Monday, December 26, 2011

Re-reading Proust in Paris

An Apple guru reads and re-reads and then reads some more?  Technical manuals?  Nope, Proust.  How cool is that?  And in the original French.  My college French never reached that level.   Camus?  Oui.  Proust?  Non.

This is an interesting essay for us Proust afficionados.   Take a look.  Thoughts on Reading Proust Again

The author is right.  Proust is not difficult.   Lots of characters, but after a few reads they're like old friends.  Long sentences and no dialog tags?  Check, but one gets used it this.  I am still reading about Albertine living in Marcel's family apartment in Paris and going out every afternoon to do what?  The narrator thinks the lady is up to no good.  He's probably right.

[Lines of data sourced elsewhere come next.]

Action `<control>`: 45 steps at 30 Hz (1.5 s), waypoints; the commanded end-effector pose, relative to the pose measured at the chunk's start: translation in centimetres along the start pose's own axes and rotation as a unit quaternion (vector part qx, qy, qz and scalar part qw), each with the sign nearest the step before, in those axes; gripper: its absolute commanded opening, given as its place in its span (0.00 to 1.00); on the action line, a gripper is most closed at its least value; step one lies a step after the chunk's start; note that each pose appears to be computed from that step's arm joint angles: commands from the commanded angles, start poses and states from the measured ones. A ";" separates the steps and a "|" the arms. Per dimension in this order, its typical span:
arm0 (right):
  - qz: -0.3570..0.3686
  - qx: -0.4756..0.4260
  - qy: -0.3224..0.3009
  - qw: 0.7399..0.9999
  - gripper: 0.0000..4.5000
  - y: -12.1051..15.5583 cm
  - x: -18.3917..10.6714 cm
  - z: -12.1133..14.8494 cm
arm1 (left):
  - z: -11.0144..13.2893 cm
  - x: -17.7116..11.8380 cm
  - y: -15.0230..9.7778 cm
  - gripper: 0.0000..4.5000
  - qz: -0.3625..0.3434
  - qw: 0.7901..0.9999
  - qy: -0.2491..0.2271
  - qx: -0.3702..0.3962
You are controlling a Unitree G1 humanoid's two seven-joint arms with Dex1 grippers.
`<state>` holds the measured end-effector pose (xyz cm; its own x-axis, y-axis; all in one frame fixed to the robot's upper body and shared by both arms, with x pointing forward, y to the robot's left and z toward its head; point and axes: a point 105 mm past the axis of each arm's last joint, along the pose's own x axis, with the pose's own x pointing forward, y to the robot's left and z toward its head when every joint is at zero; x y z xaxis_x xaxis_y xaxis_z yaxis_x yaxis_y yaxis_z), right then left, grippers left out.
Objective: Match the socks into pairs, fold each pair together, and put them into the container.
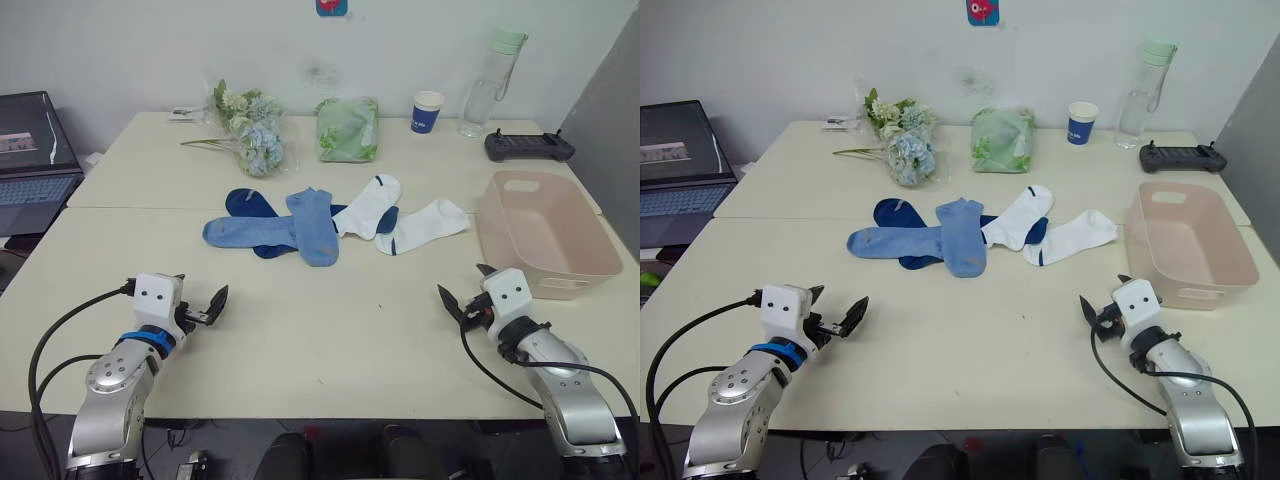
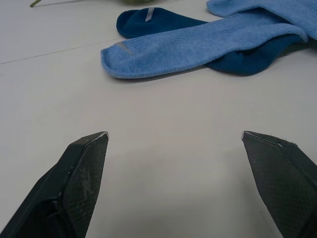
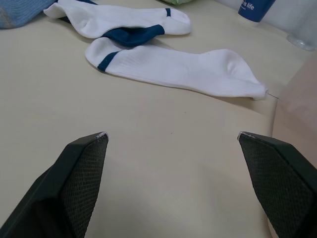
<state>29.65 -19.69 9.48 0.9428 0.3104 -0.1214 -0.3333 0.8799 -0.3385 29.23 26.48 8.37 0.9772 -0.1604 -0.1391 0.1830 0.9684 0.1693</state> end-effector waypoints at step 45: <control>0.140 -0.009 -0.095 0.986 1.00 3.4 0.6 6.5 | 4.4 1.4 -4.8 1.00 -0.139 0.987 -0.054 -0.054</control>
<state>29.48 -15.36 12.19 0.8383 0.5377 -0.0899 -0.5359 0.7824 -0.3172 30.00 22.20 10.30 0.9185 -0.3827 -0.0996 0.3868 0.9218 0.0260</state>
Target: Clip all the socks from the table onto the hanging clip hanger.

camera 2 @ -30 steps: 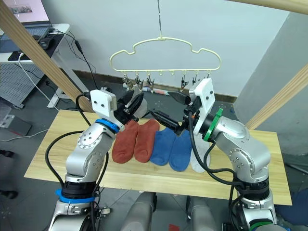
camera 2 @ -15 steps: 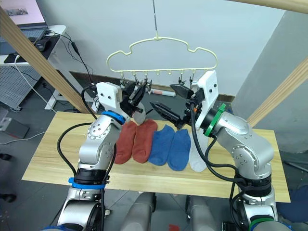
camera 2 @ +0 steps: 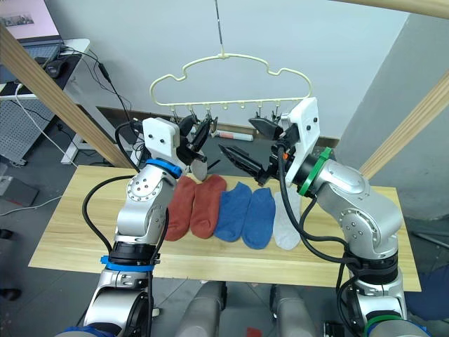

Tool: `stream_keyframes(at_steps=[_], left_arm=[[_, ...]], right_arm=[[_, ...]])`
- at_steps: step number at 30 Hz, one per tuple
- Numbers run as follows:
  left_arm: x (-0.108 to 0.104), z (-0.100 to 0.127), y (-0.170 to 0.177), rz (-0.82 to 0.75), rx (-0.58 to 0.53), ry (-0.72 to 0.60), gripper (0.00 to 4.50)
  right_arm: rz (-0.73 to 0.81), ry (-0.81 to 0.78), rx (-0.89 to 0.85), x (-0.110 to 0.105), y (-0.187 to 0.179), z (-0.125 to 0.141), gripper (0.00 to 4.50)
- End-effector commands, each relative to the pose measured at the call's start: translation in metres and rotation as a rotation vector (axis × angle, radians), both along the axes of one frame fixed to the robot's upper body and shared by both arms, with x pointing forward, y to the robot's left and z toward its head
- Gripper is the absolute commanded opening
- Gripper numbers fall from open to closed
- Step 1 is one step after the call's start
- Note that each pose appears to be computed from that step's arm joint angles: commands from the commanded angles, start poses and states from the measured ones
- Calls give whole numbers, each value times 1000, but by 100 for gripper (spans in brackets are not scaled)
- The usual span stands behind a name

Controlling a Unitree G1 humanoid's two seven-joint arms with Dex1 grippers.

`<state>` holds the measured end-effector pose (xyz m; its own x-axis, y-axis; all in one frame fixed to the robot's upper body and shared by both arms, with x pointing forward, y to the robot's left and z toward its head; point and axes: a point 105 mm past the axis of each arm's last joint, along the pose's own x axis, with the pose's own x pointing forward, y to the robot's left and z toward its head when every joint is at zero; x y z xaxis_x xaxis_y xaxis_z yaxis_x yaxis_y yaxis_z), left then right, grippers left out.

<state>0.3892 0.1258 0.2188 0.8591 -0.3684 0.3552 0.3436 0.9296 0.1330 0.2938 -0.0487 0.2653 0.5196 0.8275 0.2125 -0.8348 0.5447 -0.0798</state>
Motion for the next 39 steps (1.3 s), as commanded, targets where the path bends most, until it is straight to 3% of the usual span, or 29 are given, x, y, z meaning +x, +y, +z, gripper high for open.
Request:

Wednesday, December 07, 2011

In Search of "Good Reads"

Good Reads,  a web site for book lovers has a discussion devoted to Marcel Proust.  Who knew?   I never realized they were into anything except current fiction and non-fiction.  The site can be hard for a newbie to navigate, but here is the link to the Proust discussion.  Marcel Proust and Good Reads                


ISOLT is, of course, In Search Of Lost Time.  Explore Good Reads

Onward with Proust.         

Thursday, December 01, 2011

Found a new (to me) Proust book.  It looks interesting, although I am always a bit suspicious of academic writing with its long (sometimes tedious) sentences and big words, but let's not make an apriori (ha! ha!) judgement, because the book does seem readable.  Reading Proust at Oxford

The book is actually about reading in Proust.  Reading Reading Proust at Oxford? How circuitous!
 


I am still reading about Marcel and the sleeping Albertine.  Marcel isn't reading; he is watching.  Is Albertine  like a princess who will awaken from a kiss?  Albertine is a very human girl with faults and tics.  I can perfectly understand why she lies all the time.  She probably never envisioned the (somewhat) creepy household and practically being a captive in it.  Granted, a captive in good clothes.  She has very little life.  Or does she?  The narrator is obsessed with her, suspecting her of lesbianism, but then he suspects everyone.  One gets the idea that everyone in Paris is at least bi-sexual.  Maybe they were.  What do I know? 


Suspicions and imagination run rampant in the narrator's mind.  That's what happens to a writer.  He can't stop imagining.  What if?